> [Task objective]
An exact reprint of the listing is required, with no pictures included.

BEGIN The data

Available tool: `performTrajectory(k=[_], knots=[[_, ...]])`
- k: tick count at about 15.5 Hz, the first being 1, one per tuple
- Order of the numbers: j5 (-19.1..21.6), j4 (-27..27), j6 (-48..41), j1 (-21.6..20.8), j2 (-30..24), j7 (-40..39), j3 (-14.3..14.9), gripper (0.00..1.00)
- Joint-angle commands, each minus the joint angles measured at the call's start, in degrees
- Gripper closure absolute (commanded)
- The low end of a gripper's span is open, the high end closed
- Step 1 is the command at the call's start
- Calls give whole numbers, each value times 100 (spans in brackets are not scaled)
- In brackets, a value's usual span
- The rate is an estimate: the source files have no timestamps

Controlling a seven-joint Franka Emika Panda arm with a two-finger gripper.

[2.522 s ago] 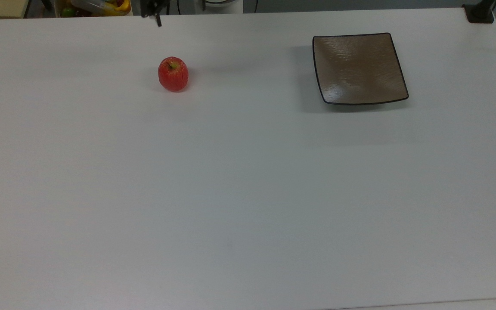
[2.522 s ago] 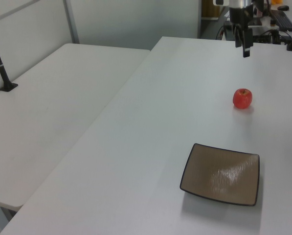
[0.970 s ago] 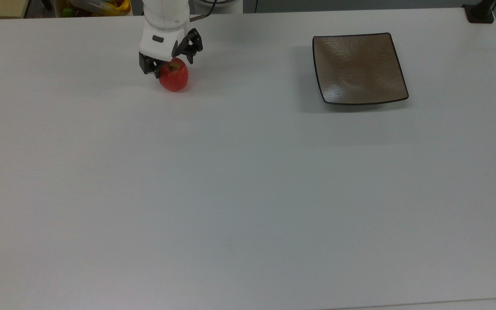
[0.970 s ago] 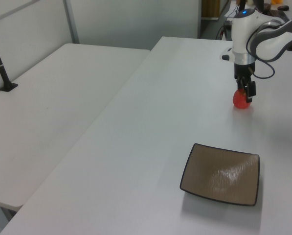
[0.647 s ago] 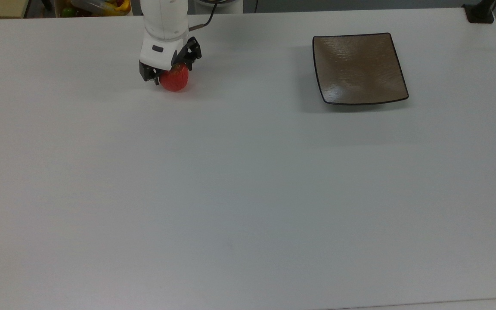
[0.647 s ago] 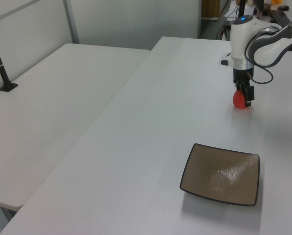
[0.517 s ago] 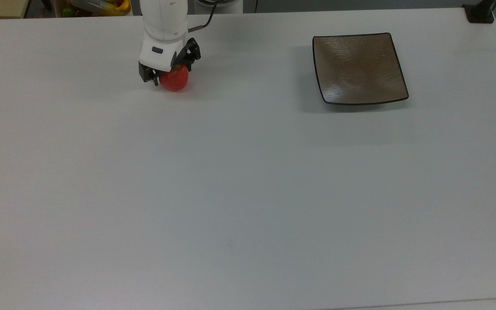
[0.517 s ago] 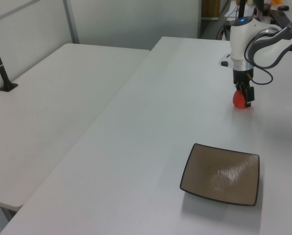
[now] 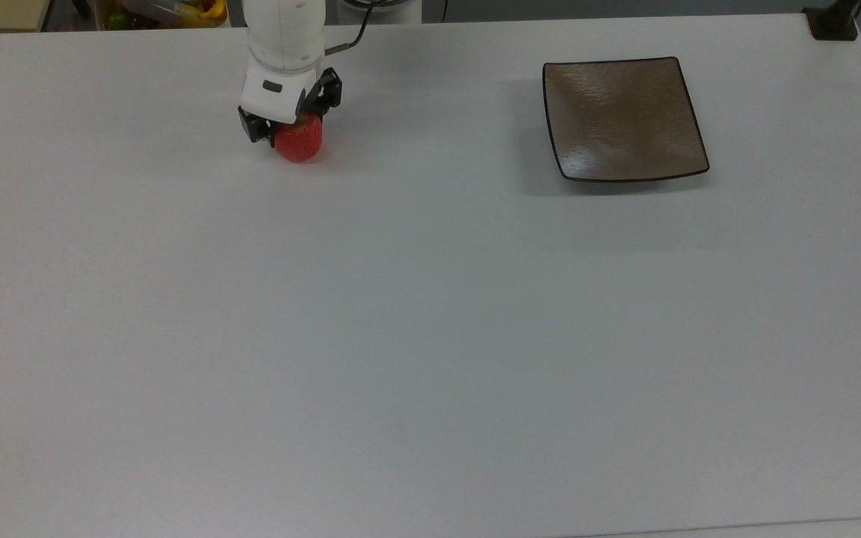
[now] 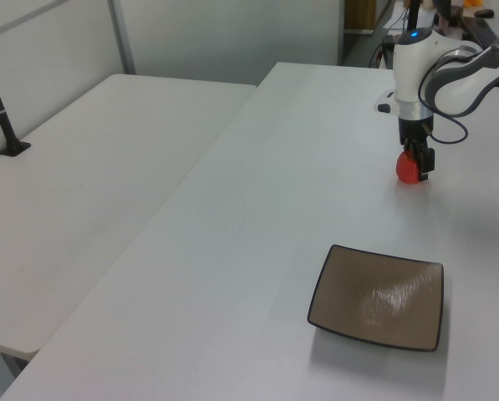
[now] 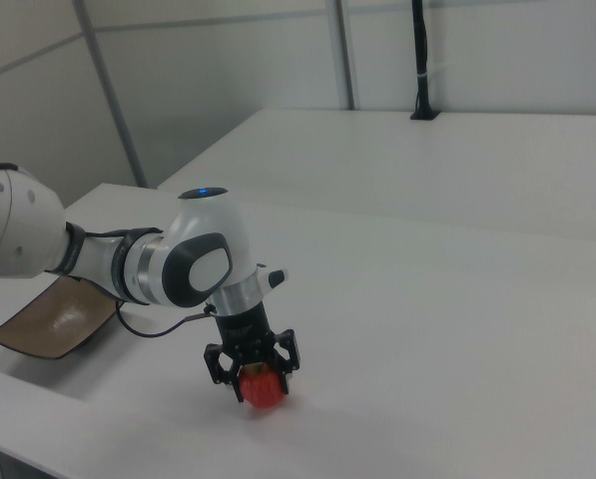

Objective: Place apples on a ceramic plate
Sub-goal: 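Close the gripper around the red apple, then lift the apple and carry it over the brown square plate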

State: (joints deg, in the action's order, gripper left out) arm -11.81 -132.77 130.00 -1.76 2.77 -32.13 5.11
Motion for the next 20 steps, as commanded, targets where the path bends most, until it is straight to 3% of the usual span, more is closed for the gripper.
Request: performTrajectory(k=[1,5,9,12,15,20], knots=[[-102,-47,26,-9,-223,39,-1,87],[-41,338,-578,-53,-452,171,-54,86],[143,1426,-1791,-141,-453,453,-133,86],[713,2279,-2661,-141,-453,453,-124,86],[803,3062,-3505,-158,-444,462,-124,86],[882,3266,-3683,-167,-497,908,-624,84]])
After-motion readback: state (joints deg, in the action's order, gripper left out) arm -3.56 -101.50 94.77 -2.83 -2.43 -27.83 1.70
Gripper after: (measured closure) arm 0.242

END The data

> [Response to this exercise]
Available tool: `performTrajectory(k=[_], knots=[[_, ...]])`
- k: tick count at about 15.5 Hz, the first being 1, one per tuple
- Order of the numbers: j5 (-19.1..21.6), j4 (-27..27), j6 (-48..41), j1 (-21.6..20.8), j2 (-30..24), j7 (-40..39), j3 (-14.3..14.9), gripper (0.00..1.00)
- Joint-angle commands, each minus the joint angles measured at the call's start, in degrees
- Gripper closure absolute (commanded)
- The low end of a gripper's span is open, the high end closed
- Step 1 is the command at the call's start
- Calls give whole numbers, each value times 100 (spans in brackets are not scaled)
- In brackets, a value's usual span
- The rate is an estimate: the source files have no timestamps

Controlling a seven-joint Franka Emika Panda arm with a two-finger gripper.

[2.522 s ago] 
[2.522 s ago] 
[0.970 s ago] 
[0.970 s ago] 
[0.647 s ago] 
[0.647 s ago] 
[0.517 s ago] 
[0.517 s ago] 
[now] 
[now] 
[now] 

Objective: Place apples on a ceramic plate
Sub-goal: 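Close the gripper around the red apple, then lift the apple and carry it over the brown square plate
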
State: (joints deg, in the action's order, gripper left out) arm -11.81 -132.77 130.00 -1.76 2.77 -32.13 5.11
Motion for the next 20 steps, as commanded, targets where the path bends most, until it is straight to 3% of the usual span, more is closed for the gripper.
Request: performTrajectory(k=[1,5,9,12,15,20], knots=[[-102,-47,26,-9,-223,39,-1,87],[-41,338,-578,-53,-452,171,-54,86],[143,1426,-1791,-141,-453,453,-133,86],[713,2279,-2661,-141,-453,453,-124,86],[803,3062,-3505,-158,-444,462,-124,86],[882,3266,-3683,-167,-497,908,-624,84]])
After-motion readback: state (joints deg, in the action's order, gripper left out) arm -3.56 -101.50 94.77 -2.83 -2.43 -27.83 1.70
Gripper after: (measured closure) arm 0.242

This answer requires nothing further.